* _Task prompt_
Your reply should repeat, exactly, the line containing "(324, 32) hall wall: -58, 522, 425" and the rest of the material after it.

* _Task data_
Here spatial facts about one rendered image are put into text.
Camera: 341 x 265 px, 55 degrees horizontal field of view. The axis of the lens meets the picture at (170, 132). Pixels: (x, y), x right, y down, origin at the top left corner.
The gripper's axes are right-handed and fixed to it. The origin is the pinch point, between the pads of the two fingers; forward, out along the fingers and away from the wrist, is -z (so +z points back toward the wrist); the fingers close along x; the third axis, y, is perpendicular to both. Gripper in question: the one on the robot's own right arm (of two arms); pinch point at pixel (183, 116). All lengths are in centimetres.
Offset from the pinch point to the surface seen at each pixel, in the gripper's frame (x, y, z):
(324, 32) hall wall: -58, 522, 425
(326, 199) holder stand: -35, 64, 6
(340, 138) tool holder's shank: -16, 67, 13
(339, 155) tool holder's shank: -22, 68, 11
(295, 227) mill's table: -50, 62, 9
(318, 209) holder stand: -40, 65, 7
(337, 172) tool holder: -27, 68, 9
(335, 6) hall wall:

* _Solution below_
(324, 32) hall wall: -58, 522, 425
(326, 199) holder stand: -35, 64, 6
(340, 138) tool holder's shank: -16, 67, 13
(339, 155) tool holder's shank: -22, 68, 11
(295, 227) mill's table: -50, 62, 9
(318, 209) holder stand: -40, 65, 7
(337, 172) tool holder: -27, 68, 9
(335, 6) hall wall:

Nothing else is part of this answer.